* _Brief_
Would you return, word for word, the lines of the data below from the line with "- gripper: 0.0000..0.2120" through the line with "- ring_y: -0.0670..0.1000", and no others?

* _Dataset excerpt_

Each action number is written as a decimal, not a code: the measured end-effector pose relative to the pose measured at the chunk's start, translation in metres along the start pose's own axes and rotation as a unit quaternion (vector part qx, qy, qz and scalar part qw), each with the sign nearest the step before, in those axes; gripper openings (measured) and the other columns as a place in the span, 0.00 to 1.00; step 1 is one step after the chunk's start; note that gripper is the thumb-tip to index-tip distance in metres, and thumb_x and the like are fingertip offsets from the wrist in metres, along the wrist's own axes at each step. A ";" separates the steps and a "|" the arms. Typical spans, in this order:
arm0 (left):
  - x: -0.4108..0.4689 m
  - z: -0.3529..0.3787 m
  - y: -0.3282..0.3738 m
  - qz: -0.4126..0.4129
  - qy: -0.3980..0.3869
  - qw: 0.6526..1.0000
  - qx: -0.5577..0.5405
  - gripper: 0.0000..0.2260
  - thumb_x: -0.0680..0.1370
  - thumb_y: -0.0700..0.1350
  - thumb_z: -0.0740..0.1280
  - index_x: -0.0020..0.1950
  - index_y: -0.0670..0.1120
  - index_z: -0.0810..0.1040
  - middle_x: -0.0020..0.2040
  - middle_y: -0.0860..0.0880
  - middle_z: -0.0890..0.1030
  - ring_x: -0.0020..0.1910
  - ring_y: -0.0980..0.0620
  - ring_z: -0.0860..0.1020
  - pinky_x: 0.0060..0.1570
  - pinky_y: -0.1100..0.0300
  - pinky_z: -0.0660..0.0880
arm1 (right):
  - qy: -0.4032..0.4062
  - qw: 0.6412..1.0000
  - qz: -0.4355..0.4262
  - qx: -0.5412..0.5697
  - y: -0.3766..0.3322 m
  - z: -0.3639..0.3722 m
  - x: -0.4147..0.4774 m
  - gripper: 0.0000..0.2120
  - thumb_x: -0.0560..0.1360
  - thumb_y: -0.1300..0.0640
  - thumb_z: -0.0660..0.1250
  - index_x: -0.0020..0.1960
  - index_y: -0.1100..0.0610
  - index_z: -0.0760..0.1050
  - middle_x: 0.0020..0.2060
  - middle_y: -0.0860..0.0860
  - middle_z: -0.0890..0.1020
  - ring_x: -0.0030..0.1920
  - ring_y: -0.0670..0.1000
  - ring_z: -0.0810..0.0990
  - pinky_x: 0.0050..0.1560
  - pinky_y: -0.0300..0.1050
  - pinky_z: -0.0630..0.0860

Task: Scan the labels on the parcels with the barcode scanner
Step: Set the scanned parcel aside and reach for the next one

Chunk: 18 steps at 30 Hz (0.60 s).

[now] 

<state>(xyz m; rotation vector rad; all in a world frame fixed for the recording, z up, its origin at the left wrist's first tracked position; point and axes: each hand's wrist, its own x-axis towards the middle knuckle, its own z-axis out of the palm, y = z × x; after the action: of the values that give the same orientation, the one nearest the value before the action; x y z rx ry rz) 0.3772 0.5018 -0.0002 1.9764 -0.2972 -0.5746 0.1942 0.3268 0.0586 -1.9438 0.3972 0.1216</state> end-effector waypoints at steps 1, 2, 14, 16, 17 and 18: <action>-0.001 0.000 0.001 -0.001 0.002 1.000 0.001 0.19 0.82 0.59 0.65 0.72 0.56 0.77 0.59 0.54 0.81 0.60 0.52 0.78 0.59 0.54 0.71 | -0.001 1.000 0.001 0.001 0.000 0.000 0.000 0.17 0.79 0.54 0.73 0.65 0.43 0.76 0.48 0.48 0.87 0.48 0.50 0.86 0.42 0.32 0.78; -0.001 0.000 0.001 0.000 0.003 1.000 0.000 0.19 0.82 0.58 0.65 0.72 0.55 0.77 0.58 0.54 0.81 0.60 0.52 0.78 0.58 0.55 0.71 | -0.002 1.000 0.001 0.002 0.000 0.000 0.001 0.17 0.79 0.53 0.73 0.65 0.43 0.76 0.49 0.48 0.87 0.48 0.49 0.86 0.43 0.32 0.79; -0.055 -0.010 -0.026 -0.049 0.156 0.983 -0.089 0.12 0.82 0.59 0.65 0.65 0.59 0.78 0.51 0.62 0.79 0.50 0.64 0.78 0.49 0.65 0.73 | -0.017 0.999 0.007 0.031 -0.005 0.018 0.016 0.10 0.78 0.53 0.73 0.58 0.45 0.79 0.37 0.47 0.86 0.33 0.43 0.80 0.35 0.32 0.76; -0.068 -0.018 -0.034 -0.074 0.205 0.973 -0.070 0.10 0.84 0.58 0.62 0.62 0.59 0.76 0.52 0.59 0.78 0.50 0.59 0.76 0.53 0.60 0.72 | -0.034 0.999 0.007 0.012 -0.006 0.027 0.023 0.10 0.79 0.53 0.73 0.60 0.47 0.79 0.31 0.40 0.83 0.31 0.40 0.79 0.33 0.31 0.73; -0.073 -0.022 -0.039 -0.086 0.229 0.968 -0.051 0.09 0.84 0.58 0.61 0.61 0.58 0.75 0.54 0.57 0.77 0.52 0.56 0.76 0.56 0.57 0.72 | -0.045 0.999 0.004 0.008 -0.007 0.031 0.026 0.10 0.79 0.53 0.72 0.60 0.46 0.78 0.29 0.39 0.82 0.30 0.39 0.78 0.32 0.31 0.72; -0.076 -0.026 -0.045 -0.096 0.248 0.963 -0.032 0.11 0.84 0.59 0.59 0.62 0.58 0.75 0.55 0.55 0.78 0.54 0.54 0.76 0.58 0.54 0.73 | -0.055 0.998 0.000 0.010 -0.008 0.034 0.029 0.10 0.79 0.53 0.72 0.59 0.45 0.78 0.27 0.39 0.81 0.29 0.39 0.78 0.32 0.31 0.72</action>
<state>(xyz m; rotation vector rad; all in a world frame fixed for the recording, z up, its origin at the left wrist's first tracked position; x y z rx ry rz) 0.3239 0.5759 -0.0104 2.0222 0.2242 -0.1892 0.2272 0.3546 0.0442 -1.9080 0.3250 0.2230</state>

* _Task output_
  - gripper: 0.0000..0.2120
  - thumb_x: -0.0560..0.1360
  - thumb_y: -0.1300..0.0640
  - thumb_z: -0.0660..0.1250
  - index_x: -0.0020..0.1960
  - index_y: -0.1100..0.0610
  - index_z: -0.0760..0.1050
  - middle_x: 0.0020..0.2060
  - middle_y: -0.0860..0.0860
  - middle_z: -0.0890..0.1020
  - ring_x: -0.0030..0.1920
  - ring_y: -0.0670..0.1000

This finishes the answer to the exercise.